Extract all lines in the data that contain the word "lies".

--- Entries provided ---

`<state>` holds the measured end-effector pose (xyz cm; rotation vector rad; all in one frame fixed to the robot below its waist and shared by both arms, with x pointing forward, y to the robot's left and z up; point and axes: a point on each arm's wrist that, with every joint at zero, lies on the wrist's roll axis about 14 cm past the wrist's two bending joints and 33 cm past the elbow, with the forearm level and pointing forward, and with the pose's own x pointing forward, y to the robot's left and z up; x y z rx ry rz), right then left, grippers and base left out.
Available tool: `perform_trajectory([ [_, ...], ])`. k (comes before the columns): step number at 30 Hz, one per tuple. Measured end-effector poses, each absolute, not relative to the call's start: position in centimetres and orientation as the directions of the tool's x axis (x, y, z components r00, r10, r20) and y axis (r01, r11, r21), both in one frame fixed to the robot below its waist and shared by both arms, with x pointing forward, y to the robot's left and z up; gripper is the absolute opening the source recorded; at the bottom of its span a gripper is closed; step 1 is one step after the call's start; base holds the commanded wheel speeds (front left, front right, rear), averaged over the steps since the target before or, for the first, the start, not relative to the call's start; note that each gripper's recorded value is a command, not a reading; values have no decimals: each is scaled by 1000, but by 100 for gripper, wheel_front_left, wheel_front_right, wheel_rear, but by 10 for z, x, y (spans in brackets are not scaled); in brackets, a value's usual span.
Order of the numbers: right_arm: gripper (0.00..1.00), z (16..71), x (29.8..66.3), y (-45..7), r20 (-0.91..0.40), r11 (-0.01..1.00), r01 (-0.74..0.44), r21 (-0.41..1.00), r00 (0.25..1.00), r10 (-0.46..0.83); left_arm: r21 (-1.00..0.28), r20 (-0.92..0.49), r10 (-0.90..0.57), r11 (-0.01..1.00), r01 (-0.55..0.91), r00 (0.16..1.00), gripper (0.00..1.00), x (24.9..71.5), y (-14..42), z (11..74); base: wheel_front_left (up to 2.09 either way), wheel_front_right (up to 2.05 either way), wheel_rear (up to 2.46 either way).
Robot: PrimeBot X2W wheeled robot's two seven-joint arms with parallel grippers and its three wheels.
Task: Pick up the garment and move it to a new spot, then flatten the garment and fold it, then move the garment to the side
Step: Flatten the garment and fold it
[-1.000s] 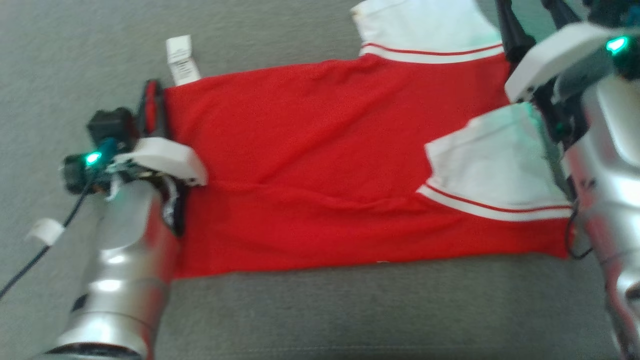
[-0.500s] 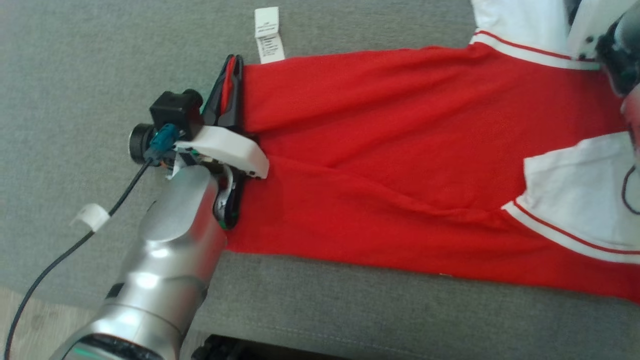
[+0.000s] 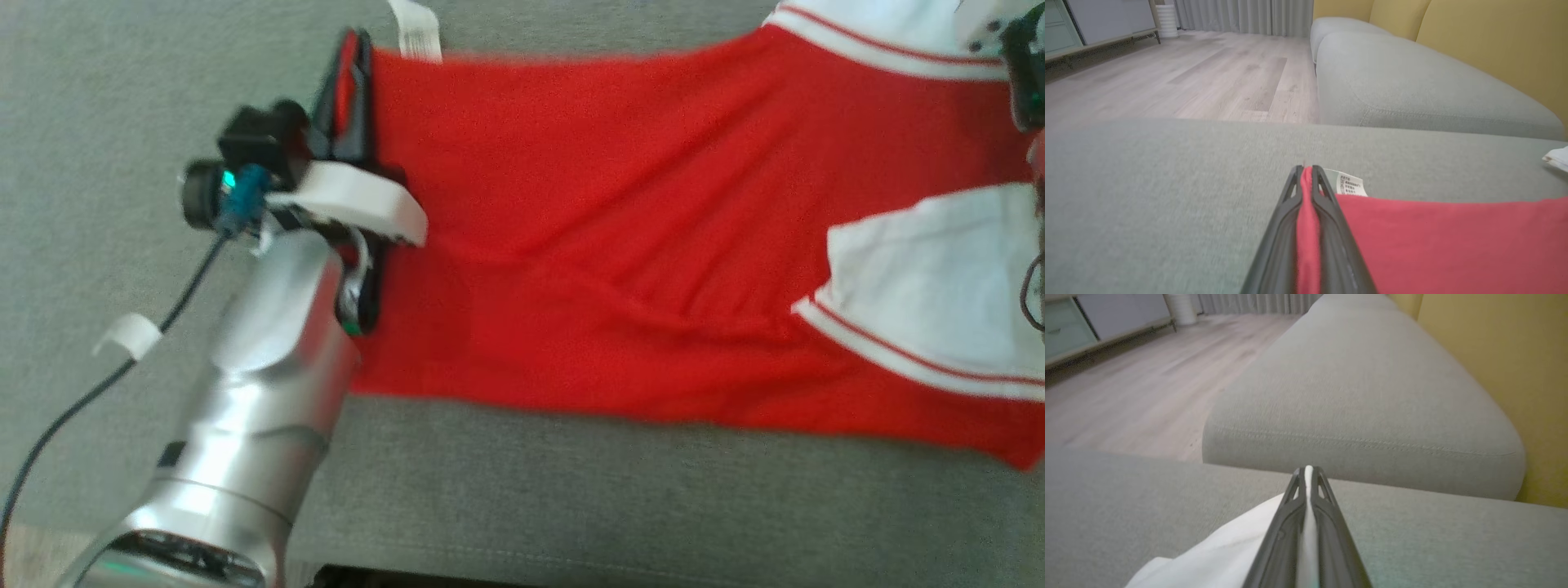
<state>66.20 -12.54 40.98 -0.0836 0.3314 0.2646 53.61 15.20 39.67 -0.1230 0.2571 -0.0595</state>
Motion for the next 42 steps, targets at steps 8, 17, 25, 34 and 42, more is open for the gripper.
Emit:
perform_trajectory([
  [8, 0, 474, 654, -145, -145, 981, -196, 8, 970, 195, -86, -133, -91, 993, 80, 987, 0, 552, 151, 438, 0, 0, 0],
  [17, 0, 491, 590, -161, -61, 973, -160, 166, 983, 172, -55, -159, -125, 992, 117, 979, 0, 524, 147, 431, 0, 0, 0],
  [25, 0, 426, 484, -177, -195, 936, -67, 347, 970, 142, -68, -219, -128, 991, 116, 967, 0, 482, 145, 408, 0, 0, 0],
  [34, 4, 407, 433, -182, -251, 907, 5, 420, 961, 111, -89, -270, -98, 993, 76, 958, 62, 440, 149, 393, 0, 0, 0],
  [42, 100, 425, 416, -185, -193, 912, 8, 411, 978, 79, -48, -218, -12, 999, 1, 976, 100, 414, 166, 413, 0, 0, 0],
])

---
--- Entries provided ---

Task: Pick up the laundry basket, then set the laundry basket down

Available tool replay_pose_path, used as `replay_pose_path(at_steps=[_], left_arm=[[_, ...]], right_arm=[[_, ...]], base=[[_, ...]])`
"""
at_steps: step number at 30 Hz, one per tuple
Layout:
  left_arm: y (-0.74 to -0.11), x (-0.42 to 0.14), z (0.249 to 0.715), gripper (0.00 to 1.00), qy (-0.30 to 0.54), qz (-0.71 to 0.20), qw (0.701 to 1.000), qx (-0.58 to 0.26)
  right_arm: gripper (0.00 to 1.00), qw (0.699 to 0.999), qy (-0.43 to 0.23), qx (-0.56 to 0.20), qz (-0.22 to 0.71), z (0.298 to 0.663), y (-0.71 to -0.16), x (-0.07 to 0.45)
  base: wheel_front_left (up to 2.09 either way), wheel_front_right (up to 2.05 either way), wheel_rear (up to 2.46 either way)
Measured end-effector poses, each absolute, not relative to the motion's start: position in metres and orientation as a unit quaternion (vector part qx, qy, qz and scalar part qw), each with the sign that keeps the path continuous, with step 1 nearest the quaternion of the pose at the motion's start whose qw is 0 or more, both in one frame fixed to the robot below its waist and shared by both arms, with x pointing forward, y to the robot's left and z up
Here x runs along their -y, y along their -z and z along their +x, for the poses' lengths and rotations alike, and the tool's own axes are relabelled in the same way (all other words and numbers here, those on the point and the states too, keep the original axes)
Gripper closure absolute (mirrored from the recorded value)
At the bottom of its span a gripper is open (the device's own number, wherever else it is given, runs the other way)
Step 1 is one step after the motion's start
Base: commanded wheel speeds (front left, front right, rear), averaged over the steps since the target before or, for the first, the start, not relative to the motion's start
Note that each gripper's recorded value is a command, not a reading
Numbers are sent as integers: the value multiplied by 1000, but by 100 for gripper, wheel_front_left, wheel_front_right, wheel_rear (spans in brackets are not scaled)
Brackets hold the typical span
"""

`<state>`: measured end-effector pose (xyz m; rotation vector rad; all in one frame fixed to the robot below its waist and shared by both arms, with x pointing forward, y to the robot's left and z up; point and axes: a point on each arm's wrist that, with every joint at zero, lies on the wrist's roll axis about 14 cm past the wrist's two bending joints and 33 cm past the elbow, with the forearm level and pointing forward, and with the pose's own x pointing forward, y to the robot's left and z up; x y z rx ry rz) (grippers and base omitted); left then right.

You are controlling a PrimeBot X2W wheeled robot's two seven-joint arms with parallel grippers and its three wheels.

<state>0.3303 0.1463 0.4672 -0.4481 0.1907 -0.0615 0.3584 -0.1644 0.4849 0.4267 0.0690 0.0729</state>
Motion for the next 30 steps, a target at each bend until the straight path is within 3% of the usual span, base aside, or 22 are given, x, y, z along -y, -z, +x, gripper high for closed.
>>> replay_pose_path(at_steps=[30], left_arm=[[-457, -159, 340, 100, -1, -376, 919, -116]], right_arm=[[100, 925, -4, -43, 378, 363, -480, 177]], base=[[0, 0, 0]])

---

__Answer to this problem__
`<state>` holds the measured end-effector pose (xyz cm; rotation vector rad; all in one frame fixed to the robot below its waist and shared by both arms, with x pointing forward, y to the robot's left and z up; point and axes: a point on each arm's wrist that, with every joint at zero, lies on the wrist's roll axis about 14 cm past the wrist's two bending joints and 33 cm past the elbow, with the forearm level and pointing forward, and with the pose's own x pointing forward, y to the robot's left and z up; x y z rx ry rz), right then left, grippers and base left out.
`<state>`: measured end-effector pose (xyz m; rotation vector rad; all in one frame fixed to the robot below its waist and shared by both arms, with x pointing forward, y to the robot's left and z up; point and axes: a point on each arm's wrist that, with every joint at zero, lies on the wrist's roll axis about 14 cm past the wrist's two bending joints and 33 cm past the elbow, with the forearm level and pointing forward, and with the pose's own x pointing forward, y to the robot's left and z up; x y z rx ry rz) (grippers and base omitted); left then right.

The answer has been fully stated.